§ **What you are asked to do**: Please quote exactly the opening lines of the data, from the first line to the one where "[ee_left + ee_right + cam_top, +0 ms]" appears.
* * * * * * *
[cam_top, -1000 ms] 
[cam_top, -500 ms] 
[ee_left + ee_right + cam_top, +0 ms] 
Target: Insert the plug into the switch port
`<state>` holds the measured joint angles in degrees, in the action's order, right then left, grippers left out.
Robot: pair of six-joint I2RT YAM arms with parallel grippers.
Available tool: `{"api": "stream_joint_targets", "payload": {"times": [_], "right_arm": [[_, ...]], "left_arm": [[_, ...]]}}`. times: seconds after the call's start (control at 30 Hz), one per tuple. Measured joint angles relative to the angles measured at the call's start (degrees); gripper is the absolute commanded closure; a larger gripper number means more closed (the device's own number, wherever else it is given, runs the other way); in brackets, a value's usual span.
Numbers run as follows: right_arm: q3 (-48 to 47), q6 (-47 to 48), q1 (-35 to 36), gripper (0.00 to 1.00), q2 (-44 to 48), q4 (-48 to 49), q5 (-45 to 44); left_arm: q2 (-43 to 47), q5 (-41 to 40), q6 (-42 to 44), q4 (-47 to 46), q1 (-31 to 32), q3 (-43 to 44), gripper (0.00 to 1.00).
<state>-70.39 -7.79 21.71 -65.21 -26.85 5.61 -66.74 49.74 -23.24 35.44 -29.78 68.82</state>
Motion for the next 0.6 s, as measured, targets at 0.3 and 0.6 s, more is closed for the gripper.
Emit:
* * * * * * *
§ **Reply to the exercise**:
[cam_top, -1000 ms] 
[cam_top, -500 ms] 
[ee_left + ee_right + cam_top, +0 ms] 

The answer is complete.